On April 26, the Subcommittee on the Western Hemisphere heard testimony regarding this and other issues from Tom Malinowski, Assistant Secretary of State, Democracy, Human Rights and Labor Bureau; Francisco Palmieri, Principal Deputy Assistant Secretary of State, Bureau of Western Hemisphere Affairs; and Elizabeth Hogan, Acting Assistant Administrator for Latin America and the Caribbean, USAID.

Highlights of Hearing

Thomas Malinowski [3]

Malinowski’s prepared direct testimony was focused on how the Democracy, Human Rights and Labor Bureau (DRL) “works to promote human rights and fundamental freedoms in closed societies . . . through the Human Rights and Democracy Fund (HRDF) . . . [which] has grown from $8 million in FY 1998 to $88.5 million in FY 2016.” This past year there were almost 350 such grants “totaling almost $500 million that benefit civil society and activists around the world in their struggle for freedom and dignity.” (Emphasis added.)

With respect to Cuba, he testified, the Bureau was “committed to supporting the people of Cuba as they seek the basic freedoms that their government denies. . . . Consistent with . . . [President Obama’s messages to the Cuban people on his recent visit] DRL programs in Cuba respond to the needs and wishes of the Cuban people, by promoting human rights, facilitating the flow of uncensored information, and strengthening independent civil society. Cuban government restrictions on civil and political rights increase the degree of difficulty of program implementation. But despite these challenges, DRL has been able to sustain consistent support to Cuban civil society for the past 10 years, and we will continue to do so with your support. As the President has made clear our new approach to Cuba is not based on the premise that the human rights situation there has improved; rather it is based on the belief that we will be better able to support the demands of the Cuban people if we keep the focus on the Cuban government’s policies rather than allowing the regime to blame American policies for its problems.” (Emphasis added.)

Francisco Palmieri [4]

Palmieri’s prepared direct testimony was devoted to supporting the Department’s “Fiscal Year 2017 foreign assistance request for the Western Hemisphere” of $1.7 billion. This includes “democracy assistance for Cuba and Venezuela, where the United States will continue to provide assistance to advance universal human rights and support vibrant civil society. The request for Cuba continues direct support for civil society. Promotion of democratic principles and human rights remains at the core of U.S. assistance to Cuba.” (Emphasis added.)

Elizabeth Hogan [5]

Hogan testified that USAID is “committed to supporting human rights everywhere we work, including in Cuba and other closing spaces where citizens are arbitrarily detained, threatened, harassed, and beaten for peacefully exercising their fundamental rights.” (Emphasis added.)

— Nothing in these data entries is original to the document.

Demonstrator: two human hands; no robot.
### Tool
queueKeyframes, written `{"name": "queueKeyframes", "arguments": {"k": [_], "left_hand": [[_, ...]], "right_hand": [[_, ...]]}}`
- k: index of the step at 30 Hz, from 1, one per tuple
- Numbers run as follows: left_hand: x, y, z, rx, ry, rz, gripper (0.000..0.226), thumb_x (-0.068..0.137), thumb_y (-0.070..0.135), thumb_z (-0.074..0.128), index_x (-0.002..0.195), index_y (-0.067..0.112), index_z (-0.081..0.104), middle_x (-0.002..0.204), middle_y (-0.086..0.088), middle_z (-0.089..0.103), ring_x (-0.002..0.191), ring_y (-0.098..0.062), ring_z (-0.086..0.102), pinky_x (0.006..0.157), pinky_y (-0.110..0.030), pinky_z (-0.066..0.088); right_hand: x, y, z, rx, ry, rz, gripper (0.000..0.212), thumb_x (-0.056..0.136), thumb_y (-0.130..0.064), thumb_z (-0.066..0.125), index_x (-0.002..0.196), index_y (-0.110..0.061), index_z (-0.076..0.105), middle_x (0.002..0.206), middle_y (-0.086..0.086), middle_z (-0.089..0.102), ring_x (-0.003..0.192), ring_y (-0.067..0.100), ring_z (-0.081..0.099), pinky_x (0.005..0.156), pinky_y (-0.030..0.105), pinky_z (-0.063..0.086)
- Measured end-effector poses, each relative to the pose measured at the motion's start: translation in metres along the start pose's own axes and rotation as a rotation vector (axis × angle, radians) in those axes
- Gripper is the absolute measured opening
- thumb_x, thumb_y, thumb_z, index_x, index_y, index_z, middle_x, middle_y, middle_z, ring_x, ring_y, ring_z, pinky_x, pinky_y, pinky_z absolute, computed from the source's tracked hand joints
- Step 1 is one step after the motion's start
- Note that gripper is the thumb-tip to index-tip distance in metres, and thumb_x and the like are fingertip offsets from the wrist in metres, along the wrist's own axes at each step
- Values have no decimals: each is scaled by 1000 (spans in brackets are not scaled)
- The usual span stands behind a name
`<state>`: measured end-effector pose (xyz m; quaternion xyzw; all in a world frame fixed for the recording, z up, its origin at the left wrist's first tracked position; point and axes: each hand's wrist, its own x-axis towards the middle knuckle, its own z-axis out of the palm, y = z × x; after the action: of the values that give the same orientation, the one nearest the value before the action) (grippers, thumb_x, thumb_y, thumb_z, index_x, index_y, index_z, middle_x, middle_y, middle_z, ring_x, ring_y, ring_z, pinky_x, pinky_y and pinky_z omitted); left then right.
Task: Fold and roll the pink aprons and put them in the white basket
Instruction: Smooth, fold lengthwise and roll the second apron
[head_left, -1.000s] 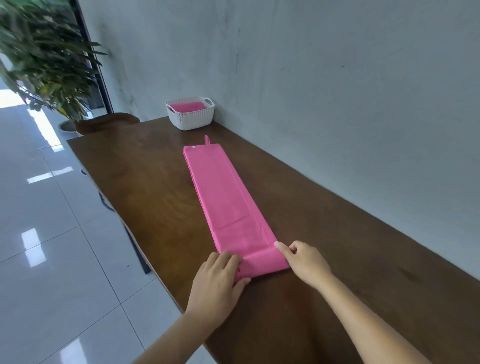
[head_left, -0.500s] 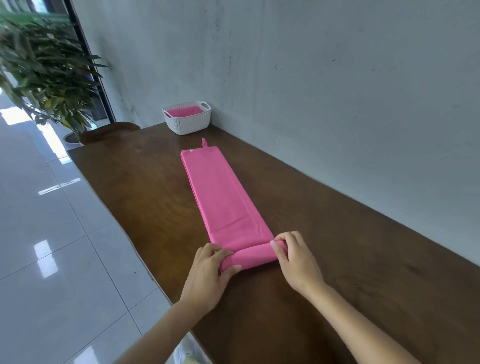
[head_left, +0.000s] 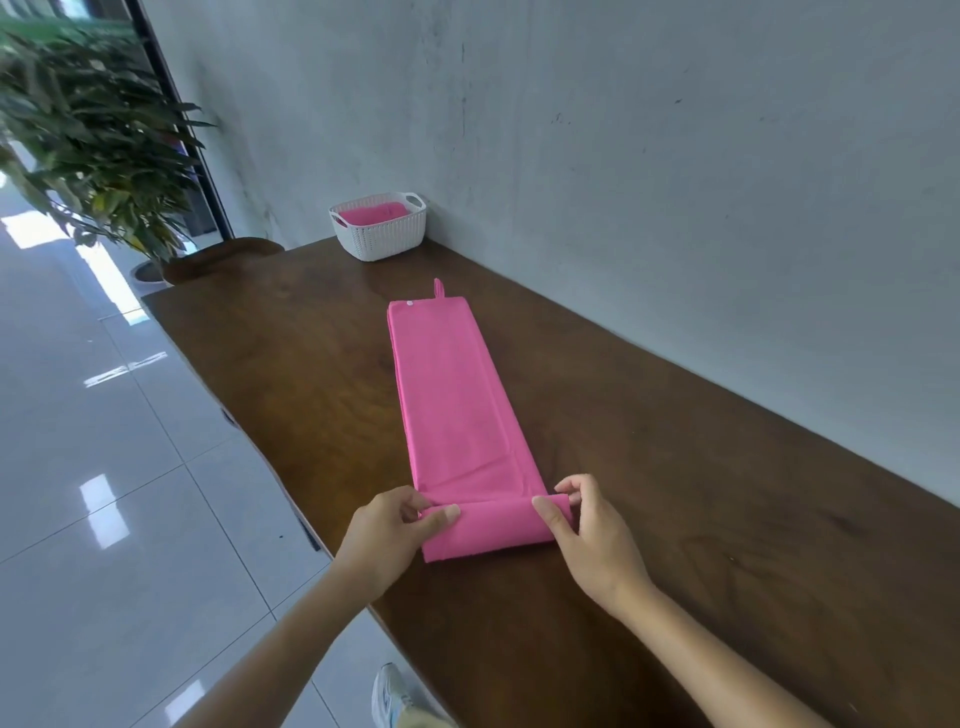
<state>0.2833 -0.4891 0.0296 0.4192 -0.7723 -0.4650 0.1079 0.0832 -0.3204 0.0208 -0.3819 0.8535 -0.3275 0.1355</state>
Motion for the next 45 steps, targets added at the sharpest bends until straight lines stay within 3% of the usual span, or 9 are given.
{"name": "queueKeyframes", "arguments": {"k": [3, 7, 12, 17, 21, 29, 35, 39, 45], "left_hand": [[-7, 4, 9, 62, 175, 16, 36, 85, 61, 67, 95, 26, 63, 96, 10, 67, 86, -9, 65, 76, -33, 61], [-12, 0, 13, 217, 307, 203, 34, 93, 54, 61, 120, 31, 61, 124, 17, 54, 111, -6, 55, 96, -30, 56], [-15, -5, 13, 410, 312, 489, 33, 95, 48, 64, 122, 30, 65, 122, 14, 62, 115, -5, 52, 96, -24, 51], [-10, -9, 10, 481, 273, 540, 37, 96, 48, 55, 123, 25, 65, 121, 8, 65, 113, -12, 58, 93, -29, 56], [-5, 0, 3, 410, 225, 492, 28, 100, 37, 57, 122, 23, 67, 119, 11, 65, 112, -7, 56, 96, -23, 50], [14, 14, -20, 234, 30, 235, 21, 94, 33, 70, 114, 26, 68, 106, 13, 66, 95, -5, 62, 85, -26, 57], [19, 9, -29, 44, -141, 64, 23, 96, 41, 63, 104, 22, 74, 105, 8, 71, 98, -11, 67, 90, -32, 59], [15, 6, -20, -17, -55, 16, 20, 98, 41, 62, 96, 24, 73, 99, 7, 72, 93, -11, 68, 85, -33, 60], [-2, 2, 3, -55, 354, 100, 4, 96, 34, 66, 93, 32, 68, 100, 14, 65, 92, -7, 61, 76, -23, 55]], "right_hand": [[9, -10, -1, -94, -36, 67, 53, 88, -78, 38, 111, -30, 44, 102, -15, 59, 82, 1, 60, 55, 12, 42], [28, -22, -5, -255, -125, 115, 55, 91, -77, 37, 106, -26, 48, 90, -11, 61, 73, 3, 60, 49, 19, 38], [52, -27, -4, -278, -116, 153, 58, 87, -78, 47, 105, -23, 56, 108, -6, 60, 95, 12, 58, 58, 25, 40], [54, -26, 1, -290, -20, 86, 54, 89, -72, 51, 111, -23, 57, 111, -7, 56, 103, 13, 53, 69, 27, 43], [40, -21, 5, -357, 105, -232, 49, 97, -66, 26, 107, -29, 57, 106, -13, 59, 97, 5, 51, 75, 17, 45], [12, -11, -6, -287, -80, -191, 67, 91, -74, 39, 145, -34, 39, 142, -11, 43, 121, 5, 52, 95, 22, 50], [4, -11, -8, -162, -130, -153, 58, 89, -78, 36, 134, -42, 45, 120, -21, 45, 103, 0, 53, 68, 8, 41], [10, -19, -10, -224, -144, -151, 52, 91, -79, 31, 121, -41, 50, 110, -21, 50, 105, 2, 52, 73, 12, 43], [37, -40, -15, -195, -335, 40, 53, 89, -79, 38, 108, -32, 53, 103, -12, 63, 88, 6, 62, 64, 22, 48]]}}
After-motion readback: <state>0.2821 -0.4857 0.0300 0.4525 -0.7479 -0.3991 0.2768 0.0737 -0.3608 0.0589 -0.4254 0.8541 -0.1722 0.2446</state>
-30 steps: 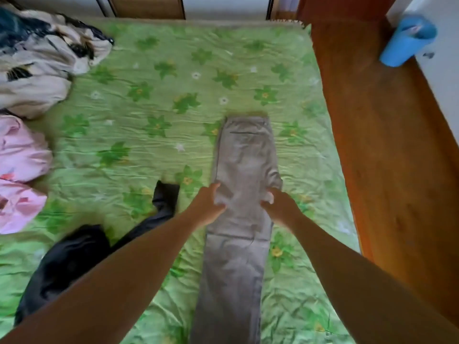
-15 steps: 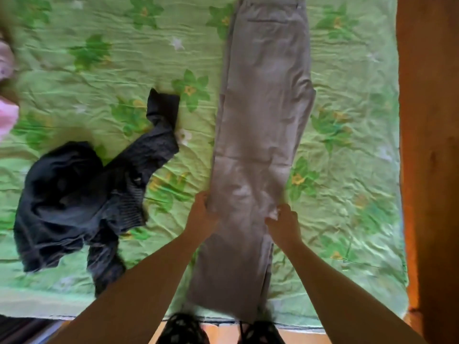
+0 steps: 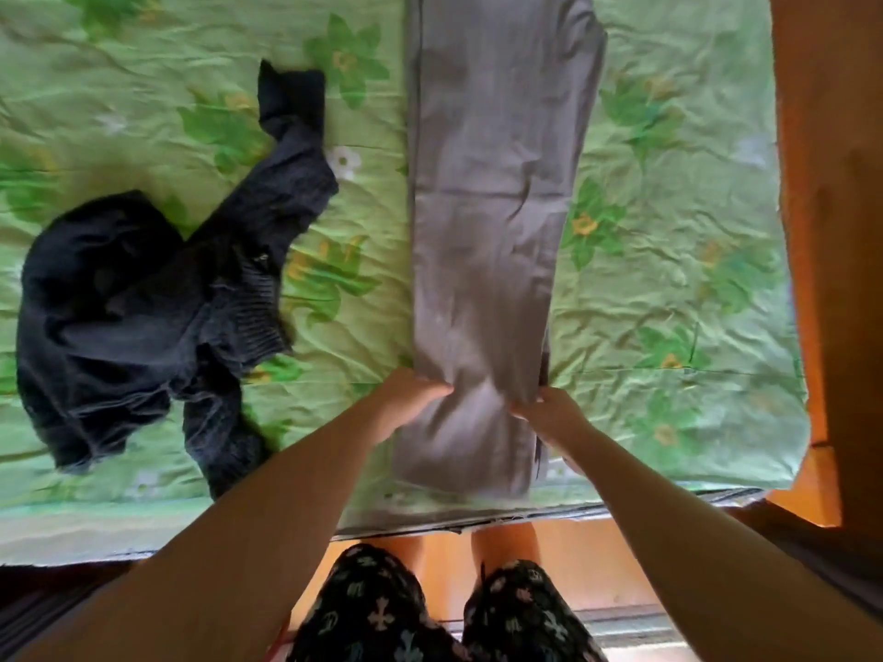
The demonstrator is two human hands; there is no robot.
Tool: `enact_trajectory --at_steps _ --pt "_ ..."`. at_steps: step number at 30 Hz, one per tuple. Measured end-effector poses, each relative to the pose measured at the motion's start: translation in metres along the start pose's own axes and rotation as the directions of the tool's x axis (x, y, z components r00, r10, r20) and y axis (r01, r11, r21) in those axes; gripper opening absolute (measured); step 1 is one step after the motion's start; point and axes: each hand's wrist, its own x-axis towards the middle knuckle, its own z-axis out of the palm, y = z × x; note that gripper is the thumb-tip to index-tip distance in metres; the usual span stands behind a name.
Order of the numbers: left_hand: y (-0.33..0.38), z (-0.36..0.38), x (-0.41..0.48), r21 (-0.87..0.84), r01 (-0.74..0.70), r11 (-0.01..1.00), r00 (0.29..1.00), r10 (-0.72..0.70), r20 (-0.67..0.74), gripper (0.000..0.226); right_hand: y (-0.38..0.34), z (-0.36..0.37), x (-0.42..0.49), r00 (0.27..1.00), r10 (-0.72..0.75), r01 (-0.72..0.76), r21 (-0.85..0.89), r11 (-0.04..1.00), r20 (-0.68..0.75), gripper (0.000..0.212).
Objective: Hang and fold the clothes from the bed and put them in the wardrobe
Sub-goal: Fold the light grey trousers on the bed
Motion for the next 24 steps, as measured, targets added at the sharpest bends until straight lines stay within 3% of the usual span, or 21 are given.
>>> enact_trajectory --at_steps 3,7,10,11,14,17,20,24 --pt "-0.019 0.002 -0.004 0.017 0.033 0.999 0.998 -0.034 0.045 0.026 0.021 0.012 -0.016 0.998 0.004 0.000 0.069 0.998 -0.058 0.023" --pt "-0.037 0.002 -0.013 -0.222 -0.012 0.975 0.997 0.028 0.071 0.020 0.034 0.017 -0.035 0.991 -0.044 0.065 0.162 0.985 -0.128 0.033" --pt "-0.042 0.005 -0.026 -0.310 0.153 0.938 0.976 -0.095 0.196 0.077 0.036 0.016 -0.045 0.993 -0.071 0.097 0.291 0.952 -0.097 0.029" --pt "-0.045 0.007 -0.028 -0.312 0.167 0.935 0.967 -0.094 0.236 0.086 0.038 0.015 -0.048 0.995 -0.085 0.098 0.293 0.951 -0.057 0.022" --pt "-0.051 0.012 -0.038 -0.196 0.155 0.968 0.947 -0.090 0.309 0.072 0.052 0.013 -0.052 0.994 -0.093 0.080 0.226 0.971 0.049 0.019" --pt "-0.062 0.020 -0.048 -0.062 0.033 0.998 0.970 -0.017 0.242 0.045 0.071 0.009 -0.060 0.995 -0.099 0.091 0.267 0.959 0.019 0.011" --pt "-0.073 0.031 -0.059 -0.184 0.030 0.982 0.994 -0.010 0.108 0.044 0.082 0.006 -0.069 0.991 -0.123 0.134 0.294 0.946 -0.056 0.022" --pt "-0.090 0.045 -0.072 -0.324 0.124 0.938 0.968 -0.042 0.247 0.032 0.088 0.008 -0.072 0.980 -0.162 0.182 0.179 0.967 -0.120 0.032"
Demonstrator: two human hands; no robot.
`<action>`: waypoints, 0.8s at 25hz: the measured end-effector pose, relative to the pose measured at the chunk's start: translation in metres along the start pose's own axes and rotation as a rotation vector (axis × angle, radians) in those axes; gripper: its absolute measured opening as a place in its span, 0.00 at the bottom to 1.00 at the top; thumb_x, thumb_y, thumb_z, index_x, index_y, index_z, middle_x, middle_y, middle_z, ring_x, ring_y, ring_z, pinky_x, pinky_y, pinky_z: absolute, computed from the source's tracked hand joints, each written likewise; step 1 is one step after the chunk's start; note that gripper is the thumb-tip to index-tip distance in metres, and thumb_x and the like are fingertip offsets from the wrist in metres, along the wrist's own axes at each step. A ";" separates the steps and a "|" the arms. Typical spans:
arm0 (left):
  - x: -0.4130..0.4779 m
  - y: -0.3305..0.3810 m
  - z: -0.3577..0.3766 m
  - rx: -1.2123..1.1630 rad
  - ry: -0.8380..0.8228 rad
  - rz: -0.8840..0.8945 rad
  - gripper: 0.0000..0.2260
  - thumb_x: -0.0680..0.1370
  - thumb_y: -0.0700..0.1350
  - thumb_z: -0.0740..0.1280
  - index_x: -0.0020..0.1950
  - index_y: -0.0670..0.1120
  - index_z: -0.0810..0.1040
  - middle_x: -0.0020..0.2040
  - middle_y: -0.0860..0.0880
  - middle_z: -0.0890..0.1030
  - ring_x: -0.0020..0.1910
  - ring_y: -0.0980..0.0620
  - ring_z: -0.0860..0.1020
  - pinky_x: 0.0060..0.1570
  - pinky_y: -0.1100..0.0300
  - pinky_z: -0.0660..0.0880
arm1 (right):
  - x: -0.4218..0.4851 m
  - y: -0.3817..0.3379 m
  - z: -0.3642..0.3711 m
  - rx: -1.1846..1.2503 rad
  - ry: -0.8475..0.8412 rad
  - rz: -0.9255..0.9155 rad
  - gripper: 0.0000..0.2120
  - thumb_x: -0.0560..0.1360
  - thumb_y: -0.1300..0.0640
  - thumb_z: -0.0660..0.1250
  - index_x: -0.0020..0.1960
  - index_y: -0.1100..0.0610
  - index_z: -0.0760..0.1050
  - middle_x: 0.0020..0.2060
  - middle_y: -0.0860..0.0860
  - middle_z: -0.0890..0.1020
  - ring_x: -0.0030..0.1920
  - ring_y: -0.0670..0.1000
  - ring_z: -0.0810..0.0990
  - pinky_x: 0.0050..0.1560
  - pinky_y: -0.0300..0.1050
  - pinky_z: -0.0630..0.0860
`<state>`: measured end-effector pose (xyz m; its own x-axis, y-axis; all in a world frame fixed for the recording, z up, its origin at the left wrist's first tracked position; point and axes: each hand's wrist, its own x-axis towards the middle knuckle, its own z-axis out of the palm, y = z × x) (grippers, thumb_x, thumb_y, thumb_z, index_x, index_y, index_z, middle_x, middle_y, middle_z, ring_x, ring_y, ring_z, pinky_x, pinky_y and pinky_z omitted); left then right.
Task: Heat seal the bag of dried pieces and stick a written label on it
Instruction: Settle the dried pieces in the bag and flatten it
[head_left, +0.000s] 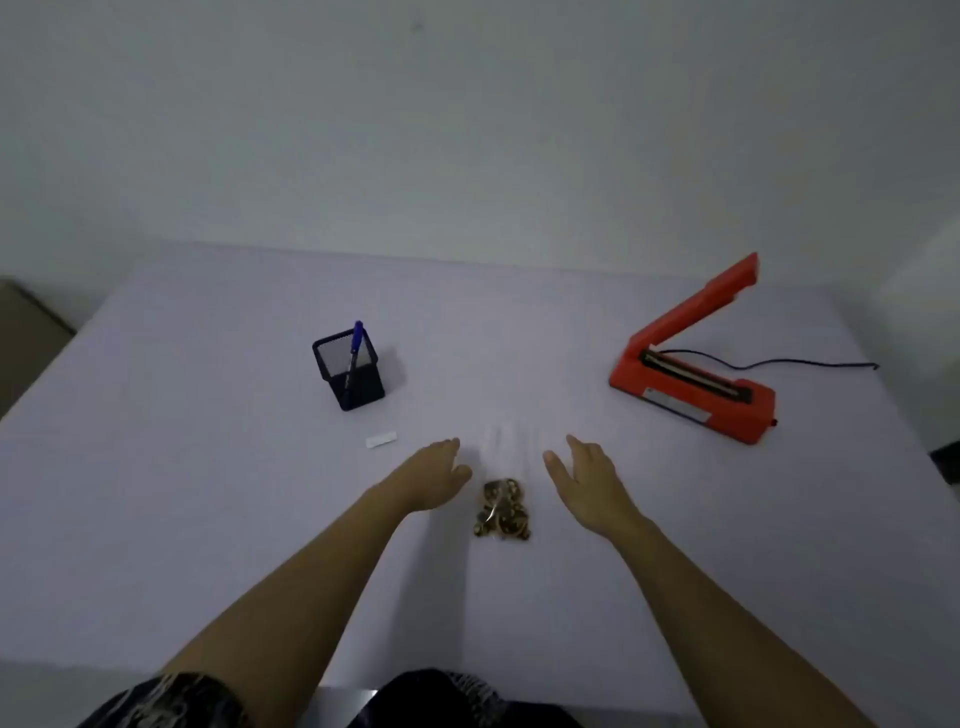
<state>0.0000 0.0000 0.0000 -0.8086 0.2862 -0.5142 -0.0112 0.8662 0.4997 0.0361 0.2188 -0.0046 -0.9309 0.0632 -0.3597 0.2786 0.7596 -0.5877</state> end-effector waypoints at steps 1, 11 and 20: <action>0.004 0.002 0.008 -0.047 0.001 -0.029 0.25 0.81 0.49 0.54 0.75 0.39 0.53 0.75 0.41 0.57 0.74 0.45 0.57 0.71 0.54 0.54 | 0.003 0.004 0.007 0.042 -0.024 0.049 0.31 0.77 0.42 0.54 0.73 0.59 0.54 0.72 0.59 0.61 0.71 0.57 0.61 0.71 0.53 0.59; 0.039 -0.002 0.059 -0.619 0.267 -0.249 0.14 0.76 0.51 0.66 0.56 0.44 0.78 0.49 0.48 0.81 0.50 0.50 0.77 0.48 0.61 0.70 | 0.039 0.010 0.048 0.522 -0.087 0.231 0.23 0.73 0.49 0.67 0.63 0.59 0.70 0.59 0.56 0.77 0.57 0.52 0.75 0.58 0.43 0.70; 0.036 -0.008 0.058 -0.874 0.219 -0.156 0.06 0.75 0.44 0.68 0.45 0.42 0.78 0.40 0.47 0.79 0.42 0.49 0.77 0.44 0.58 0.75 | 0.036 0.015 0.055 0.696 0.033 0.146 0.10 0.72 0.59 0.69 0.53 0.56 0.77 0.43 0.49 0.81 0.50 0.52 0.80 0.53 0.43 0.75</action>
<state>0.0048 0.0272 -0.0625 -0.8529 0.0308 -0.5211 -0.4991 0.2442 0.8314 0.0195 0.1972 -0.0660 -0.8763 0.1603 -0.4543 0.4767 0.1527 -0.8657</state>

Indeed, the USAID website has a page (Last updated April 1, 2016) describing its work in Cuba. It states, “USAID focuses on increasing the ability of Cubans to participate in civic affairs and improve human rights conditions on the island. By reaching out to the dissident community and beyond and engaging citizens to enhance local leadership skills, strengthen organizational capacity, facilitate outreach strategies, and support greater access to information and communication, the USAID program contributes to the development of independent civil society groups that can ultimately make significant contributions at the local and national levels.” [6]

More specifically, the USAID website says it (a) “provides on-going humanitarian support to political prisoners and their families;” (b) “supports independent civic, social, and development activities by providing technical and material assistance to organize, train, and energize small groups of people within their communities . . . to work together in a manner independent from the state;” and (c) “disseminate[s] books, magazines, newspapers, and pamphlets to broad segments of the population but with an increasing emphasis on promoting the use of social media . . . [with distribution of] laptops to facilitate the sharing of information from USB drives, CDs, and DVDs. “ (Emphasis added.)

To these ends,, the Congress ““appropriated $55 million for Cuba programs between fiscal years 2009-2011; USAID managed nearly $31 million of this amount, while the Department of State managed the remainder. Also, $20 million has been appropriated for fiscal year 2012.”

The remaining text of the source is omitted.